### [Activity]
Find the lines of data that contain the string "camera", then list them.

[Stored data]
────────────────────────────────────────

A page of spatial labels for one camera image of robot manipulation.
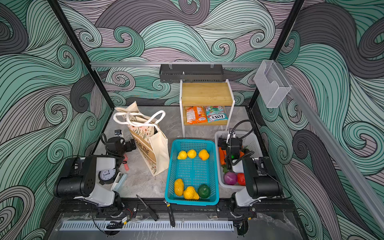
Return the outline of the yellow starfruit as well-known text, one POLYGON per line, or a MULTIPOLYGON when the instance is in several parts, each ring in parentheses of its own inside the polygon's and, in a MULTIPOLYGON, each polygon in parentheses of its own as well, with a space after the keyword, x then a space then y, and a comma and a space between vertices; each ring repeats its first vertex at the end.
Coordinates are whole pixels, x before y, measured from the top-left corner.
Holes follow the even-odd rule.
POLYGON ((174 193, 176 196, 181 197, 184 194, 184 182, 182 179, 177 179, 174 182, 174 193))

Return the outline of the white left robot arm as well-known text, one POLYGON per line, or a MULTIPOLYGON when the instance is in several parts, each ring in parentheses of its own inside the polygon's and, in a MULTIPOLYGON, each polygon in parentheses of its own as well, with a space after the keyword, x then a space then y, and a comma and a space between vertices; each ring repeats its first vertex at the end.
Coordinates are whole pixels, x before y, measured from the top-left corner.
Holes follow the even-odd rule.
POLYGON ((137 149, 136 142, 125 140, 121 130, 116 130, 110 139, 102 133, 100 141, 105 155, 73 156, 64 160, 53 194, 59 199, 83 200, 99 208, 111 207, 120 213, 124 205, 118 188, 127 178, 120 166, 128 170, 126 153, 137 149))

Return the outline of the pink handled brush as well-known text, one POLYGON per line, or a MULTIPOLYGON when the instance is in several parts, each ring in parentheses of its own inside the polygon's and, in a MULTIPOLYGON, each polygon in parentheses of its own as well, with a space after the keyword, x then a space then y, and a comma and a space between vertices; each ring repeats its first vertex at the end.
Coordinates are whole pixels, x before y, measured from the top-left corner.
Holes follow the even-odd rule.
POLYGON ((121 173, 119 172, 118 173, 118 176, 117 178, 115 179, 112 187, 111 187, 111 190, 114 191, 114 192, 119 192, 120 189, 122 188, 124 182, 126 181, 128 175, 127 175, 127 172, 129 171, 129 166, 128 166, 128 156, 127 154, 124 154, 124 157, 125 159, 123 160, 123 166, 124 166, 124 169, 125 169, 125 172, 121 173))

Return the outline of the yellow lemon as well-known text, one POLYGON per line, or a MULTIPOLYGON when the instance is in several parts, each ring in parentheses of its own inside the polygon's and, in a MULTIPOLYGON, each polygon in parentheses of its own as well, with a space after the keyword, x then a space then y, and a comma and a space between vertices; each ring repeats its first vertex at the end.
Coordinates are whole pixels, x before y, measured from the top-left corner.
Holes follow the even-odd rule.
POLYGON ((185 160, 188 157, 188 153, 186 151, 180 151, 177 159, 178 160, 185 160))
POLYGON ((197 152, 195 150, 189 150, 187 155, 190 159, 194 159, 197 156, 197 152))

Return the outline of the red tomato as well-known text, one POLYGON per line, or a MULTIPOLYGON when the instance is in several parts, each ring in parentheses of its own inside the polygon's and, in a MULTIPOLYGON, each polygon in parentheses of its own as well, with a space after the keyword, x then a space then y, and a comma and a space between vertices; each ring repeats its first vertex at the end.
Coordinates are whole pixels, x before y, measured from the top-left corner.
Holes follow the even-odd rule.
POLYGON ((237 174, 237 181, 240 186, 246 185, 245 175, 244 173, 238 173, 237 174))

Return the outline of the orange Fox's candy bag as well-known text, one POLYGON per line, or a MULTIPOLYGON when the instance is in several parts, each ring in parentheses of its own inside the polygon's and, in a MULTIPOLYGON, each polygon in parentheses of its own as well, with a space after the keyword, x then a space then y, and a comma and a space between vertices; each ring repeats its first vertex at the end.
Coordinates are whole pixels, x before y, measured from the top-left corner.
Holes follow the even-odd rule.
POLYGON ((207 123, 206 110, 202 106, 186 107, 187 124, 202 124, 207 123))

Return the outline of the cream floral tote bag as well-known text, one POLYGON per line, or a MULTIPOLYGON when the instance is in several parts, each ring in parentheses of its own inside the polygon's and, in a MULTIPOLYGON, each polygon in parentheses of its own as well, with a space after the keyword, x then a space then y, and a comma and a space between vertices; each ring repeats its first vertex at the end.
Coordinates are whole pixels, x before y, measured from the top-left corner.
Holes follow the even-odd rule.
POLYGON ((139 111, 136 102, 127 108, 116 107, 115 110, 114 121, 128 127, 152 176, 167 170, 170 163, 168 138, 159 126, 166 112, 160 110, 149 117, 139 111))

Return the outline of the teal plastic basket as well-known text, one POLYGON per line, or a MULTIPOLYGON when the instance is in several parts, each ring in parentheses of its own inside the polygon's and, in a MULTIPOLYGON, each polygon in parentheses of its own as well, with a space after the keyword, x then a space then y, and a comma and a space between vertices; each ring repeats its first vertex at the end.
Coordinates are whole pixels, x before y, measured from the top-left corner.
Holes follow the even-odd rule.
POLYGON ((176 139, 173 141, 165 199, 171 204, 190 206, 214 206, 219 202, 217 154, 214 142, 194 139, 176 139), (195 150, 197 153, 206 150, 210 157, 206 161, 199 157, 178 159, 180 151, 187 152, 189 150, 195 150), (211 194, 208 198, 200 198, 199 200, 186 200, 183 196, 179 197, 174 191, 174 183, 178 179, 183 181, 185 188, 194 187, 196 191, 205 184, 210 188, 211 194))

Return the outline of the purple onion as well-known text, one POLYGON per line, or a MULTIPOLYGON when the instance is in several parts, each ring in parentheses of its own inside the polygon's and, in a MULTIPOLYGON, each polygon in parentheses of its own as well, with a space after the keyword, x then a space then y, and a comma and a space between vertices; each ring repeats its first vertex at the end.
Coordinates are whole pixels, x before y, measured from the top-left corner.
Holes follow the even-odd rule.
POLYGON ((233 186, 238 182, 238 176, 236 173, 227 172, 224 174, 224 182, 226 185, 233 186))

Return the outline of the white plastic basket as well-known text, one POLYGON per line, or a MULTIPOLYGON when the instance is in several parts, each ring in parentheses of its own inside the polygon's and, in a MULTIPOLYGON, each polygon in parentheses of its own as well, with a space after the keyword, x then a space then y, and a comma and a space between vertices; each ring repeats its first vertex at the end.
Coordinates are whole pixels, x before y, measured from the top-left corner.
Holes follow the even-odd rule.
MULTIPOLYGON (((242 190, 245 186, 241 186, 238 183, 235 185, 227 185, 224 182, 224 173, 223 168, 220 162, 220 151, 219 151, 219 138, 224 140, 227 139, 229 132, 228 131, 218 131, 215 133, 215 145, 216 145, 216 155, 217 155, 217 169, 218 169, 218 177, 219 177, 219 185, 223 188, 231 189, 235 192, 242 190)), ((243 146, 246 147, 250 151, 254 151, 252 155, 253 158, 262 157, 262 150, 259 144, 259 140, 254 133, 251 133, 247 137, 243 139, 243 146)))

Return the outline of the clear acrylic wall holder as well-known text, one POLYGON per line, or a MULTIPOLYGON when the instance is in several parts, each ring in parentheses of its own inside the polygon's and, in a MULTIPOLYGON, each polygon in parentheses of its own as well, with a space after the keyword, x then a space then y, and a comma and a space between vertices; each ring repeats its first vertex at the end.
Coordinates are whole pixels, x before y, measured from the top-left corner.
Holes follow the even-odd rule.
POLYGON ((292 89, 283 66, 273 60, 262 61, 254 81, 267 108, 278 108, 292 89))

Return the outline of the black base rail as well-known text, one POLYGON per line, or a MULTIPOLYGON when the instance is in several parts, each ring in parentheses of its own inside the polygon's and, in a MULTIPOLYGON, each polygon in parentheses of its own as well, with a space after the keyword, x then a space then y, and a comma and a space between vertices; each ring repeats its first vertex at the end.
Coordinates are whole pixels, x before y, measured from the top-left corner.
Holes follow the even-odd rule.
MULTIPOLYGON (((125 211, 134 218, 150 217, 145 205, 148 205, 157 216, 168 214, 168 207, 163 198, 144 198, 140 201, 138 198, 123 198, 122 203, 125 211)), ((214 206, 193 206, 193 205, 178 205, 171 204, 173 214, 213 214, 218 218, 227 219, 254 219, 257 217, 255 207, 238 207, 232 199, 220 199, 214 206)))

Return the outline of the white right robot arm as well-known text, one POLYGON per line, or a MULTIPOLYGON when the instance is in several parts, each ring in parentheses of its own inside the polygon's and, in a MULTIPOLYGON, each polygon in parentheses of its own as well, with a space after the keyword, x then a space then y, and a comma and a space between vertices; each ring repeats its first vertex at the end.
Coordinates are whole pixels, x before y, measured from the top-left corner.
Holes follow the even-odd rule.
POLYGON ((240 145, 232 141, 233 146, 240 147, 238 154, 230 154, 227 150, 230 133, 215 133, 219 184, 235 191, 233 199, 238 207, 281 196, 283 186, 270 172, 273 169, 268 165, 271 160, 263 155, 257 136, 254 133, 246 136, 245 131, 239 131, 234 137, 241 139, 240 145))

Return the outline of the black alarm clock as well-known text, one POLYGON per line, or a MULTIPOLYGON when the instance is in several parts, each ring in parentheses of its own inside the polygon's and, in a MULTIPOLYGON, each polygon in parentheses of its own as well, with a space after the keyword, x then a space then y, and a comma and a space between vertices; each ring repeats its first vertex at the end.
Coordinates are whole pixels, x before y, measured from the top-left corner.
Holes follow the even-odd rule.
POLYGON ((120 171, 117 168, 100 171, 98 174, 99 183, 101 185, 113 184, 115 182, 119 172, 120 171))

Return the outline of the yellow orange peach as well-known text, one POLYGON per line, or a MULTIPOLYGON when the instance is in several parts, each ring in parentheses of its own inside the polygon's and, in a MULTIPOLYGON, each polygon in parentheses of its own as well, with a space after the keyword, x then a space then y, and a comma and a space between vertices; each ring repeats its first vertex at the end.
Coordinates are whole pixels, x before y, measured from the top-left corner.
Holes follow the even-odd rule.
POLYGON ((207 150, 201 150, 199 152, 199 158, 202 160, 202 161, 206 161, 210 158, 210 154, 208 153, 207 150))

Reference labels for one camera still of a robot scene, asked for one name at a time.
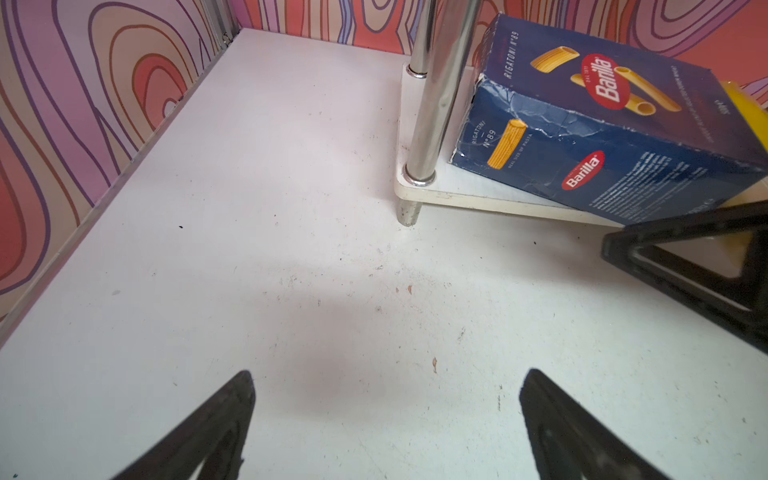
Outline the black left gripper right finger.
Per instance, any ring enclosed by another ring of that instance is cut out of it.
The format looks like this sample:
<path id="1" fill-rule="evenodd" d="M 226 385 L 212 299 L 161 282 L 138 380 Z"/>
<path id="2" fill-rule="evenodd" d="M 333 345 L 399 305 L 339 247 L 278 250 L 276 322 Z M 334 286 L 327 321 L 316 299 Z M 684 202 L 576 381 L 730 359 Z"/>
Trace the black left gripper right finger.
<path id="1" fill-rule="evenodd" d="M 554 381 L 528 371 L 519 401 L 542 479 L 665 479 Z"/>

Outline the yellow Pastatime spaghetti bag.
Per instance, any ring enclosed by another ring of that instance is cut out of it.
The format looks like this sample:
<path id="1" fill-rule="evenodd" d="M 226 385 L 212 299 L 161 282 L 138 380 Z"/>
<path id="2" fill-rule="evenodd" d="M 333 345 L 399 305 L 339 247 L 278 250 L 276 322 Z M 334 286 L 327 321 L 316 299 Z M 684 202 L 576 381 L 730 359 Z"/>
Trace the yellow Pastatime spaghetti bag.
<path id="1" fill-rule="evenodd" d="M 768 149 L 768 116 L 752 97 L 747 95 L 737 83 L 722 82 L 724 90 L 730 100 L 736 106 L 753 133 L 756 135 L 765 150 Z"/>

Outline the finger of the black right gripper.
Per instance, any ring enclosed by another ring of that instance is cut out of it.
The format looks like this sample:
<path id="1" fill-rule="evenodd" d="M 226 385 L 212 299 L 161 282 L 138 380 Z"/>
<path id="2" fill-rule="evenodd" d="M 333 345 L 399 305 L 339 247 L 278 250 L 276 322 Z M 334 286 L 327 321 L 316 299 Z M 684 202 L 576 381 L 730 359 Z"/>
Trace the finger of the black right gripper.
<path id="1" fill-rule="evenodd" d="M 661 247 L 663 243 L 750 233 L 740 273 L 716 273 Z M 767 202 L 629 225 L 606 235 L 601 257 L 767 352 Z"/>

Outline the blue Barilla rigatoni box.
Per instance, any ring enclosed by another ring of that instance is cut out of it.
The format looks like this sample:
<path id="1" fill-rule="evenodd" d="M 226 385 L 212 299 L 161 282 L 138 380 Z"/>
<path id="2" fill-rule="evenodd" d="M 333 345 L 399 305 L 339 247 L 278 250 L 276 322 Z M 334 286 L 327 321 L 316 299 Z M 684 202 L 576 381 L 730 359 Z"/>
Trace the blue Barilla rigatoni box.
<path id="1" fill-rule="evenodd" d="M 454 166 L 629 225 L 714 209 L 767 153 L 702 67 L 504 14 L 474 61 Z"/>

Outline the white two-tier shelf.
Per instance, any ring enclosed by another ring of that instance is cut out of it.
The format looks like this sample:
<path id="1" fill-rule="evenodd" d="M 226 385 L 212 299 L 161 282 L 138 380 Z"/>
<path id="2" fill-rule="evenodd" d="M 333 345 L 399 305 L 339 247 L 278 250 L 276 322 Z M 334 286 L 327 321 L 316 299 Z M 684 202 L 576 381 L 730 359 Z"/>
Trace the white two-tier shelf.
<path id="1" fill-rule="evenodd" d="M 442 11 L 427 2 L 403 74 L 395 173 L 399 220 L 412 225 L 423 205 L 436 204 L 622 226 L 453 165 L 451 157 L 474 92 L 474 61 L 486 31 L 500 14 L 636 49 L 637 24 L 669 21 L 663 1 L 512 1 L 506 10 L 488 1 L 449 1 Z M 766 183 L 767 174 L 721 205 L 757 199 L 766 192 Z"/>

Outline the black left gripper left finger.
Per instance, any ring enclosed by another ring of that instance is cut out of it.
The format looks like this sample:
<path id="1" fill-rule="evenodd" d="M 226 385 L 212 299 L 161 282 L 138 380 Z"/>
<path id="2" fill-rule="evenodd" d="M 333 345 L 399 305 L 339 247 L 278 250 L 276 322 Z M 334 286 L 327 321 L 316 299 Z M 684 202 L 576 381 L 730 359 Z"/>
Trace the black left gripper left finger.
<path id="1" fill-rule="evenodd" d="M 251 373 L 242 370 L 118 479 L 236 479 L 256 404 Z"/>

────────────────────────────────────────

### [Task response]
A page of spatial labels for one camera image of robot manipulation.
Reference labels for one camera still of a robot scene, asked for one name at a time.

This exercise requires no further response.